Le gouvernement algérien a ouvert un nouveau chapitre dans l’appel d’offres du secteur des hydrocarbures avec l’initiative « Algeria Bid Round 2026 ». Ce projet ambitionne de relancer l’intérêt des multinationales pour le domaine minier de l’Algérie, récemment rendu plus accessible.
Lancement du Cycle « Algeria Bid Round 2026 »
Mohamed Arkab, ministre des Hydrocarbures, a inauguré officiellement cette ronde d’appels d’offres le 19 avril 2026. L’événement s’est tenu au Centre international des conférences Abdelatif Rahal à Alger, marquant ainsi une étape cruciale pour les compagnies internationales qui espèrent explorer ce marché prometteur. Cette démarche renforce les efforts amorcés lors du cycle de 2024, qui avait suscité un vif intérêt international.

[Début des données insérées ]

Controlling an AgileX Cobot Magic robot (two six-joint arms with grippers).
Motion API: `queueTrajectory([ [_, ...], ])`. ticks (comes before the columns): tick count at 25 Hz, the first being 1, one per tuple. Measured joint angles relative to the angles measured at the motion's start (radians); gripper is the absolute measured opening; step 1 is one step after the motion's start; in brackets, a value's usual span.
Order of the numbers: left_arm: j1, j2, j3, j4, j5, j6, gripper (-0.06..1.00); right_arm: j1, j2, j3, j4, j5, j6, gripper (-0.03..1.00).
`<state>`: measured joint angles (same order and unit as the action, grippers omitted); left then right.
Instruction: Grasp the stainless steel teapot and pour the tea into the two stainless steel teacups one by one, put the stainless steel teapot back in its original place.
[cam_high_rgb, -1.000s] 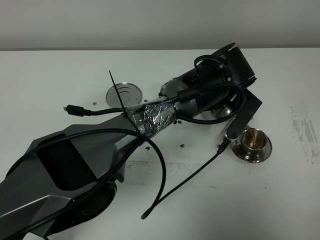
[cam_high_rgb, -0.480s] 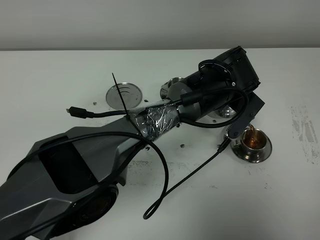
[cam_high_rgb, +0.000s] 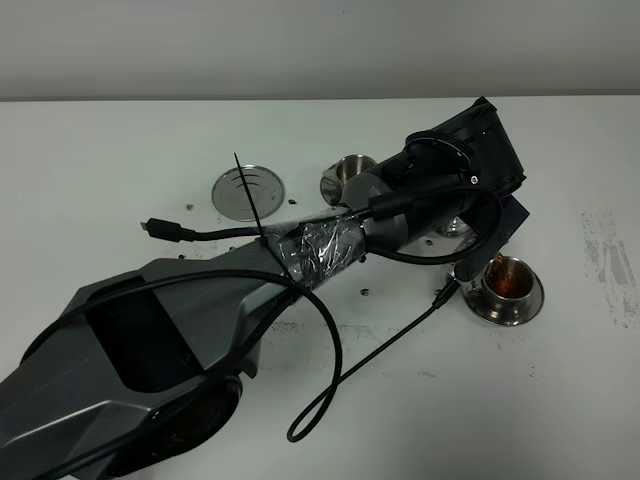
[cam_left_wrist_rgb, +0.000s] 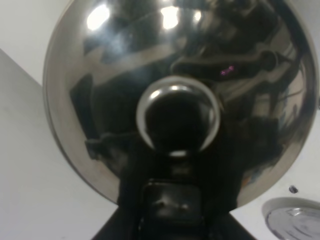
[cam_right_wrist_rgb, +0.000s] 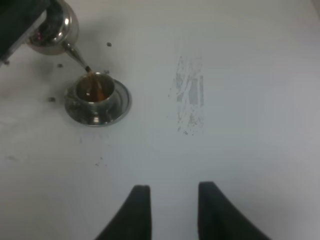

Nouveaux objectifs énergétiques en Algérie
L’Algérie met l’accent sur l’optimisation de sa production énergétique tout en diminuant les émissions associées. Le gaz naturel reste une priorité dans la transition énergétique nationale. Parallèlement, des initiatives concernant l’hydrogène sont en développement, visant à diversifier le paysage énergétique du pays. Le ministre Arkab a mentionné que ces stratégies visent à maintenir l’Algérie en tant que pilier de stabilité sur le marché énergétique mondial, en adaptant la production nationale aux dynamiques globales en constante évolution.
Perspectives de collaboration et de développement
Sonatrach, aux côtés de l’Agence nationale des hydrocarbures (Alnaft), accompagne les investisseurs étrangers. Leur engagement commence depuis la documentation des offres jusqu’à la signature des contrats. Cette organisation simplifie les processus administratifs, rendant le marché algérien plus attractif pour les compagnies étrangères. Le cadre de l’appel d’offres repose sur la loi sur les hydrocarbures 19-13, définissant les conditions encadrant l’exploration et l’exploitation. Sonatrach prévoit d’investir 12 milliards de dollars en partenariat avec des entreprises internationales pour dynamiser l’exploration sur les 1,7 million de km² du domaine minier algérien, incluant les zones terrestres et offshore. Cette initiative est conçue pour promouvoir une plus grande implication des compagnies étrangères dans les projets algériens liés aux hydrocarbures, consolidant ainsi l’économie énergétique du pays à long terme.